*ABOUT THIS TASK*.
Starting at the line that contains "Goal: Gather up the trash" and stopping after the line that contains "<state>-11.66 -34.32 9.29", transcribe the listing below exactly; do not include any pictures.

*DATA FOR PROCESSING*.
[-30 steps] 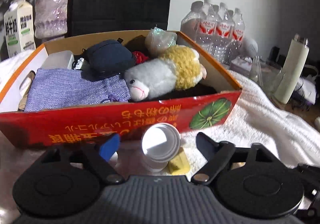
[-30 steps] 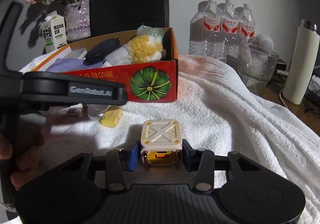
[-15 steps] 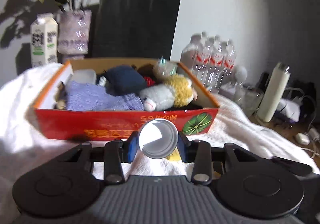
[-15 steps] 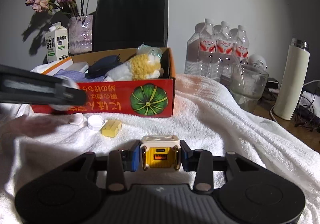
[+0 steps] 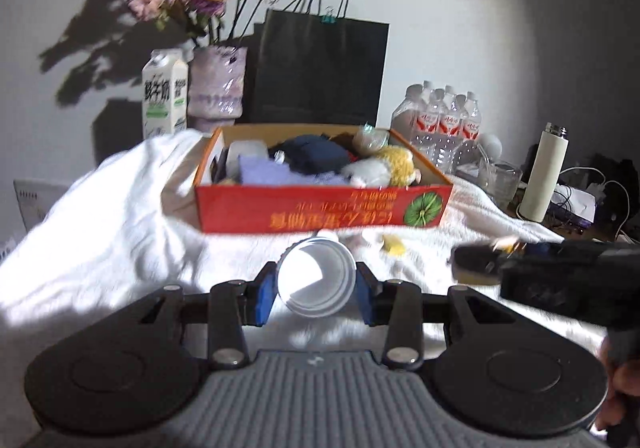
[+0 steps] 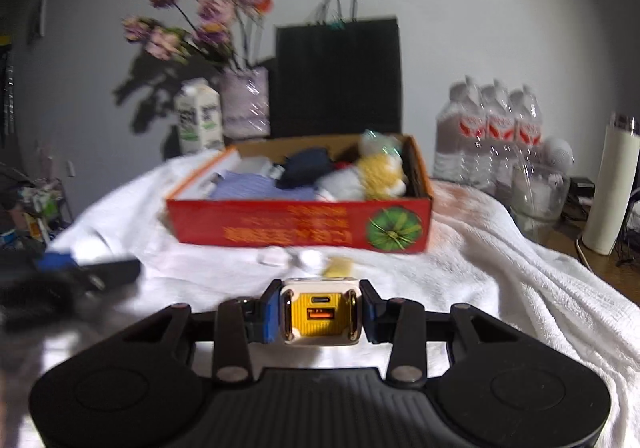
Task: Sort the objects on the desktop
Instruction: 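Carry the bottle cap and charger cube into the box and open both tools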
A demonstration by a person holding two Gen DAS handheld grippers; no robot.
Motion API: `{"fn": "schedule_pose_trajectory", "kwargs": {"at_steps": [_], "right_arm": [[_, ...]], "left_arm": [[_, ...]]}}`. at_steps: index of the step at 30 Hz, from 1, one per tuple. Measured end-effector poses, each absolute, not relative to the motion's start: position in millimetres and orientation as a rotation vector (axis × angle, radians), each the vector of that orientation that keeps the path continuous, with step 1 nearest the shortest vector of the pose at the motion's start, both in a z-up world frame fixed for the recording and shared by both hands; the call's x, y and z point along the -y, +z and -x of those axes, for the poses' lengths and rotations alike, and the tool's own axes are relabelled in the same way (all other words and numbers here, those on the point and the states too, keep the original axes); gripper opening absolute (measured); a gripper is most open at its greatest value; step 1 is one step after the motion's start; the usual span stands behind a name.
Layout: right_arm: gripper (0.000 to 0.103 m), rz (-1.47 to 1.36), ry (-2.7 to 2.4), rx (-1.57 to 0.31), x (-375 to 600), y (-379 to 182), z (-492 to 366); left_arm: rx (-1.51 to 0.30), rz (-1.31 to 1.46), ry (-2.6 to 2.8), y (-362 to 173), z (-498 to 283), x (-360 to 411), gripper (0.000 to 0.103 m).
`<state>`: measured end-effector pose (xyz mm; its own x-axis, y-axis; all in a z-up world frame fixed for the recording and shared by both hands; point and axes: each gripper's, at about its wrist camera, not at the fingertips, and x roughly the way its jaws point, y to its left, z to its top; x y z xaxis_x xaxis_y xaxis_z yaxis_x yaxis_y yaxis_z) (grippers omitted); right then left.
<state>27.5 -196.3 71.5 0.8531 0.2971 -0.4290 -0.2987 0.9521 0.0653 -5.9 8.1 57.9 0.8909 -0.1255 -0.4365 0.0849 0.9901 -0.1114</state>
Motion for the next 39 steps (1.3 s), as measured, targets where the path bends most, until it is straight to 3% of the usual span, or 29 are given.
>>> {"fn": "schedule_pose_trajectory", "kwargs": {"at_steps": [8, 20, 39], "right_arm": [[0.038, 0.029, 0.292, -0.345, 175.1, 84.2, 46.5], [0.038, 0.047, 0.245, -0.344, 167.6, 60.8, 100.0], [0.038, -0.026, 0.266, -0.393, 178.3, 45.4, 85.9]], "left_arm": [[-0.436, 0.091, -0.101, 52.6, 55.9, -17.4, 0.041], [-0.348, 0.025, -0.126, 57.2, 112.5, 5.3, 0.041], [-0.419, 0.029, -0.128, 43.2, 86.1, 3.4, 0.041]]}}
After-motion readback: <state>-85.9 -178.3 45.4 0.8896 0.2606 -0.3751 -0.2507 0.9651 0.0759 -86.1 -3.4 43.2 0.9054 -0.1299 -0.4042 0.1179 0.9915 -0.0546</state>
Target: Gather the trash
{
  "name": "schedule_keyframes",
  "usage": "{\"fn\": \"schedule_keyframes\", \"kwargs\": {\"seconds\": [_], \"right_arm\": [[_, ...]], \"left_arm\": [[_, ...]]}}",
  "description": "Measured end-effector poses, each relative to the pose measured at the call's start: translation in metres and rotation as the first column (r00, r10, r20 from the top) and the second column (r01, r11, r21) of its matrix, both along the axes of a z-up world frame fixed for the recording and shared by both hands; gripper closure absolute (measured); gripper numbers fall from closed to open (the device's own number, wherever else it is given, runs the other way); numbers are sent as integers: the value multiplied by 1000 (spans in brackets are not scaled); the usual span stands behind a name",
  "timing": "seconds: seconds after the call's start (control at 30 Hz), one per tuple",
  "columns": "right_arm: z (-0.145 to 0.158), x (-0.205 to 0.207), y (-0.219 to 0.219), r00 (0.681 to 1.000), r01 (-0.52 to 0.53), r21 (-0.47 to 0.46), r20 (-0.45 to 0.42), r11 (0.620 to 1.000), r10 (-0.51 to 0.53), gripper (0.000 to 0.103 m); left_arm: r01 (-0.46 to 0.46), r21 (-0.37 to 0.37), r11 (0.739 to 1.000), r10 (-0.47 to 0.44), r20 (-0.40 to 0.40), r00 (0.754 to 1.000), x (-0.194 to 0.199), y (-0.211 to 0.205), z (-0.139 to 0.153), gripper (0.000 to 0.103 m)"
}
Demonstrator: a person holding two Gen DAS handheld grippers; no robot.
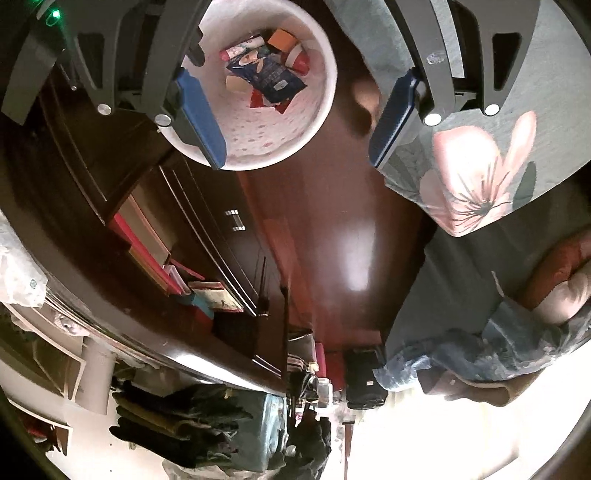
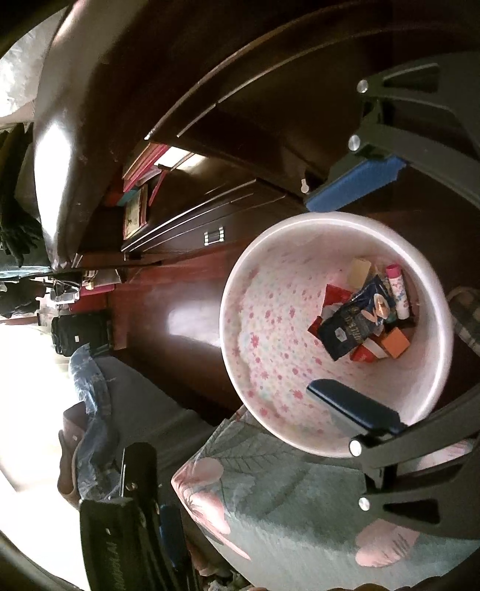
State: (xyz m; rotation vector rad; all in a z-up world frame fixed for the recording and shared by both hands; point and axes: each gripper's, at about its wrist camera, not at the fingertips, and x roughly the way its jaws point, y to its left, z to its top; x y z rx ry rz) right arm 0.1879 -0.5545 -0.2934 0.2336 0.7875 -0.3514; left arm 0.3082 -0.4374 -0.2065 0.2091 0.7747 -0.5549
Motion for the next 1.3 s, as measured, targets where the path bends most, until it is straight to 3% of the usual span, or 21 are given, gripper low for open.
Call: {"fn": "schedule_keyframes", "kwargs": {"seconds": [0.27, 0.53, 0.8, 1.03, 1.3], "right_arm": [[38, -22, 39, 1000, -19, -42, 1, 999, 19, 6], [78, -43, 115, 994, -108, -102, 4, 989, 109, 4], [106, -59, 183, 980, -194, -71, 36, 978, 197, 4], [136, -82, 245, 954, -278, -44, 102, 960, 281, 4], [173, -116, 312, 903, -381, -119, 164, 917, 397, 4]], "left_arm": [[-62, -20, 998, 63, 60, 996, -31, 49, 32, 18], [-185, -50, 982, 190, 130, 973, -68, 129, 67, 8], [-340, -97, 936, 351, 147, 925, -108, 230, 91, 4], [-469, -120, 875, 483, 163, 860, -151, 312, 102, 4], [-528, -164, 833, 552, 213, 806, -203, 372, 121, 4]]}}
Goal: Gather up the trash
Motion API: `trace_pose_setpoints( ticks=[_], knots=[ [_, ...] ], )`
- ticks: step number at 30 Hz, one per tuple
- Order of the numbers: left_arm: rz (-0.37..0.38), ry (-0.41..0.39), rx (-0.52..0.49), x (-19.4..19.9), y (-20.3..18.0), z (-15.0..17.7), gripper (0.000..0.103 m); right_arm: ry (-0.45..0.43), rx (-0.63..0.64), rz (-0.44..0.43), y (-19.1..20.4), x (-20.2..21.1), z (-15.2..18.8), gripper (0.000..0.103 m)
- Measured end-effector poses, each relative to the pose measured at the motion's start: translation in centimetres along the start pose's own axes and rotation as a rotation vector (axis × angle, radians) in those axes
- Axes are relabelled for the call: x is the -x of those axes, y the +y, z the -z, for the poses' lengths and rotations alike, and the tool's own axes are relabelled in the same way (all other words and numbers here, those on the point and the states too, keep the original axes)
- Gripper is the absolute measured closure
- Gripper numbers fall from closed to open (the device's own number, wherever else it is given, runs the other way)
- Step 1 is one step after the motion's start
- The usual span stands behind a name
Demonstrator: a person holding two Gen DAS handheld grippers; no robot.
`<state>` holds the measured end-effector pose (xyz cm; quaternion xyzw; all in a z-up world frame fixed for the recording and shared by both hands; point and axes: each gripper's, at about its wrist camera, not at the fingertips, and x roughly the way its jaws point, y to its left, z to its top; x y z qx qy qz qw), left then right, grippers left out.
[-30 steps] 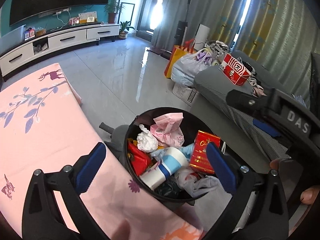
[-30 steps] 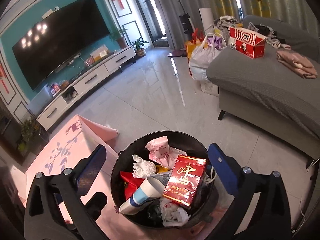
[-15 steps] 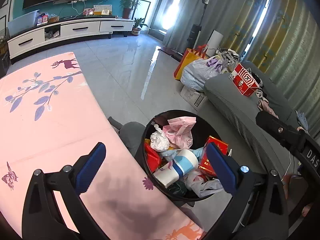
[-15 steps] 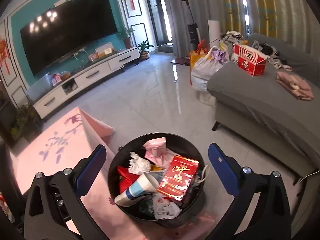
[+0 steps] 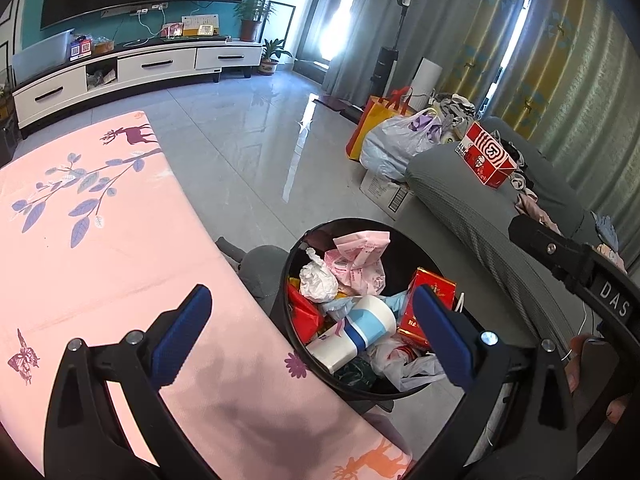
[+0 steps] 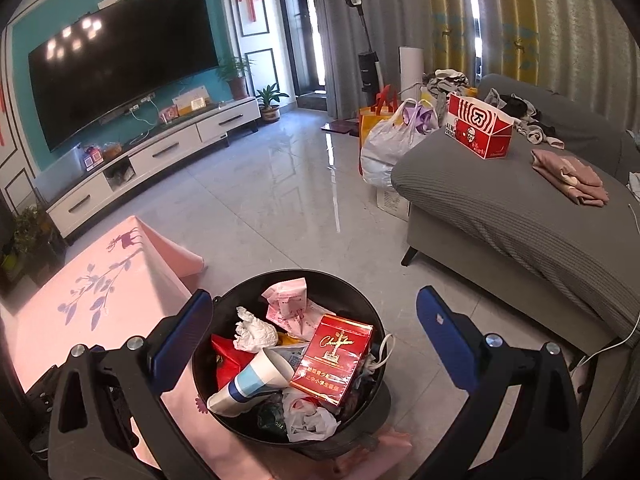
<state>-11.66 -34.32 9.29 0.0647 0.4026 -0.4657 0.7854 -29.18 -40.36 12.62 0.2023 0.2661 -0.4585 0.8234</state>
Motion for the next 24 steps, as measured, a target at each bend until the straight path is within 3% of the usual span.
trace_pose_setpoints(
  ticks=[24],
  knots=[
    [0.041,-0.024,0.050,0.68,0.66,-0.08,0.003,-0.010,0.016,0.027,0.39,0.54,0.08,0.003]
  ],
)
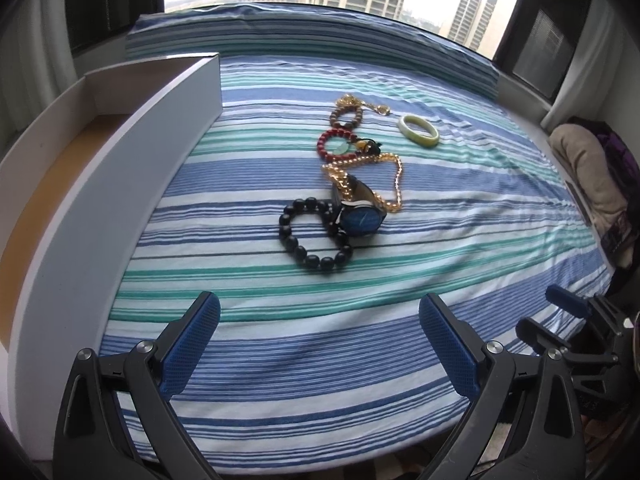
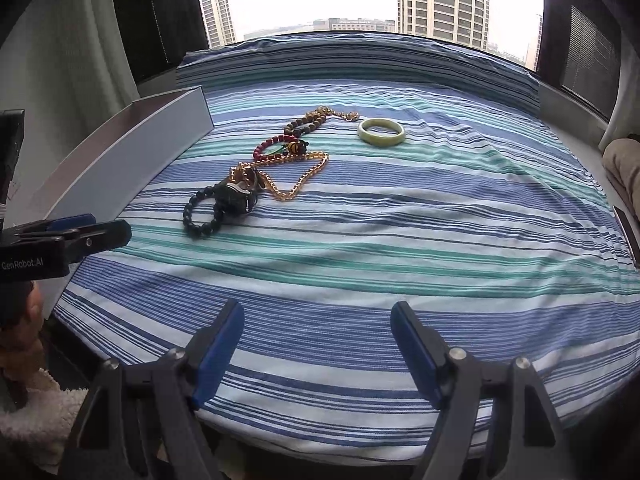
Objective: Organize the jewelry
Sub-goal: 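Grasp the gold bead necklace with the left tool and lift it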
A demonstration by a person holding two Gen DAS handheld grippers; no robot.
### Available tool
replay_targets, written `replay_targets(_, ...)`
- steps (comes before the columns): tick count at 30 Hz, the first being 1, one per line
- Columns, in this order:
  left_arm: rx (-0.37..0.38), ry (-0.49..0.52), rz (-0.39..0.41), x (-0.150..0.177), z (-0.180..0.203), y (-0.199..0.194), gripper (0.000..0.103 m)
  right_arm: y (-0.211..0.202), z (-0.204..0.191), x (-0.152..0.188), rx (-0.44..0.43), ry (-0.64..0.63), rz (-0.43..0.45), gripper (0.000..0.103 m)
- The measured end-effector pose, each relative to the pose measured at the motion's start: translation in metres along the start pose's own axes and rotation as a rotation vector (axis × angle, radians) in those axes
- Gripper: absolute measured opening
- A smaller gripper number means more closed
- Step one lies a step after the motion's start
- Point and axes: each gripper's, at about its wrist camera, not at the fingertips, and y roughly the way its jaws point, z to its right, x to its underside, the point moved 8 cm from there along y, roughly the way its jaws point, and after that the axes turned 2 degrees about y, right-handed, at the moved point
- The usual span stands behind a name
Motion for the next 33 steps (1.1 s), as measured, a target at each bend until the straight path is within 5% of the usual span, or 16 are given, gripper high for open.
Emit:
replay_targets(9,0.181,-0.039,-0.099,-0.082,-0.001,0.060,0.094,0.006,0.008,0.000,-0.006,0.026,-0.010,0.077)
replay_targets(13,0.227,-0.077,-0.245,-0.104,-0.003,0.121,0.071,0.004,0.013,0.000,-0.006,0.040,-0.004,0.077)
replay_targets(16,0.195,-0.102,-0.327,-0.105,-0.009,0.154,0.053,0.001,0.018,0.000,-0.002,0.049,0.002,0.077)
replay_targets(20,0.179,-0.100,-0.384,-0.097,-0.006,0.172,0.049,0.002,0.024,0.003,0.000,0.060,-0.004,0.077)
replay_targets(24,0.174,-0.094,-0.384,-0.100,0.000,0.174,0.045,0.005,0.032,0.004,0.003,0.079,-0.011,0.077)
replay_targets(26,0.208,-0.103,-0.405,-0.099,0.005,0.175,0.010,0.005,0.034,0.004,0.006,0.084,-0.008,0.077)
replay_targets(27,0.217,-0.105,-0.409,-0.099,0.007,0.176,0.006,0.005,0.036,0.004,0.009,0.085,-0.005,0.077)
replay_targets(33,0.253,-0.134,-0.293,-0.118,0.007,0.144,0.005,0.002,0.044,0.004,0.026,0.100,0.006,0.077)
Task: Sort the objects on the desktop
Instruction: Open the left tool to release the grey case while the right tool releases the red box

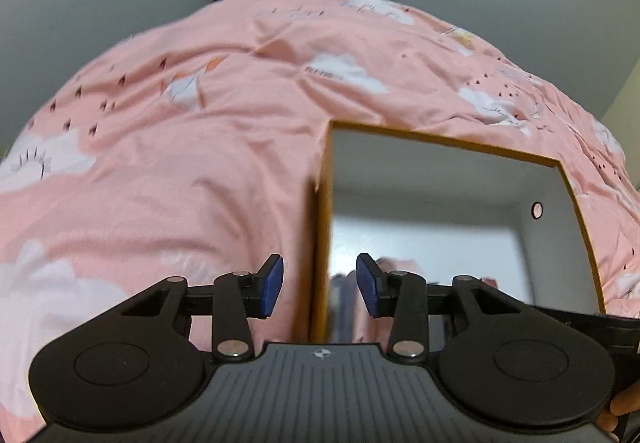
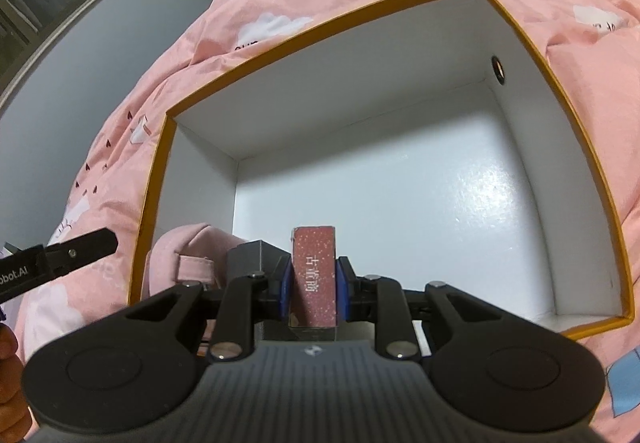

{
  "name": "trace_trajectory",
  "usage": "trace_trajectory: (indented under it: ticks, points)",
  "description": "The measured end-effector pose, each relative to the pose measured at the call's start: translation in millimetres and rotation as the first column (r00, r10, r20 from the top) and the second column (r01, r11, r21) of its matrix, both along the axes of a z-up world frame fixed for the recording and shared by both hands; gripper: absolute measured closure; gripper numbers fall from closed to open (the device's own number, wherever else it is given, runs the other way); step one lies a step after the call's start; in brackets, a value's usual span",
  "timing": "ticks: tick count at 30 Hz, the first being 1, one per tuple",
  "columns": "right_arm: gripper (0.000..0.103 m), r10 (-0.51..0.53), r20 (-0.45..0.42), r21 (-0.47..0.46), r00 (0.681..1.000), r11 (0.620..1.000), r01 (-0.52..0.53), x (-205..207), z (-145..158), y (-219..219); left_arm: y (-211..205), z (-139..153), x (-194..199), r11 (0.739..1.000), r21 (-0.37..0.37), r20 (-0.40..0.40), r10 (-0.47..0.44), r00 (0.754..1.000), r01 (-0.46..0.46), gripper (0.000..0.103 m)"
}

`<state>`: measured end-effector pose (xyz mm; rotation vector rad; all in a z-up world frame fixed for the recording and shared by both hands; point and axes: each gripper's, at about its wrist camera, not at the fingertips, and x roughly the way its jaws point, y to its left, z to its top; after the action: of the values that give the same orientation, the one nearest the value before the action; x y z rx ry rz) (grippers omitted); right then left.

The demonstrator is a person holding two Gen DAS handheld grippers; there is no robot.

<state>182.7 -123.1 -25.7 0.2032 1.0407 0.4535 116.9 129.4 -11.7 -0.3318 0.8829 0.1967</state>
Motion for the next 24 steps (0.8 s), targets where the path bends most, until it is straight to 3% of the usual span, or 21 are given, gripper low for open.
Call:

*WRITTEN ANSWER*.
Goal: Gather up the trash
Motion API: `trace_pose_setpoints( ticks=[_], knots=[ [_, ...] ], )`
- ticks: step number at 30 Hz, one per tuple
- Order of the numbers: left_arm: rz (-0.37..0.38), ry (-0.41..0.39), rx (-0.52..0.49), x (-19.4..19.9), y (-20.3..18.0), z (-15.0..17.7), gripper (0.000..0.103 m); right_arm: ry (-0.45..0.43), rx (-0.63..0.64), rz (-0.44..0.43), y (-19.1..20.4), x (-20.2..21.1), z (-15.2..18.8), gripper (0.000..0.103 m)
- Measured end-effector poses, each relative to the pose measured at the motion's start: translation in centimetres along the start pose's own axes and rotation as a rotation vector (axis × angle, radians) in those axes
- Axes are relabelled for the call: x is the -x of those axes, y the +y, z the -z, for the poses' lengths and rotations alike, and the tool's own axes are relabelled in the same way (all other words and numbers here, those on the point and the states too, keep the original axes)
- Gripper is the absolute measured closure
- Gripper numbers fall from closed to open (the device's own number, wherever else it is given, runs the other way)
- Step 1 is one step after the motion's start
- The usual span stands behind a name
Demonstrator: a person holding two Gen DAS handheld grippers; no robot.
`<state>` holds the measured end-effector pose (xyz cm; quaternion xyzw; all in a z-up world frame fixed for the recording and shared by both hands; point and axes: each gripper's, at about its wrist camera, not at the fingertips, and x roughly the way its jaws point, y to its left, z to its top; x y z qx qy qz qw), left then right, grippers left out.
[-30 steps] 
[-30 steps] 
[-15 steps] 
[-15 steps] 
[+0 steps] 
[+0 steps] 
<state>-11.66 -34.32 9.29 0.0647 0.4026 -0.4657 0.7854 -29.18 -40.36 12.62 0.2023 0.2661 -0.4585 0.8234</state>

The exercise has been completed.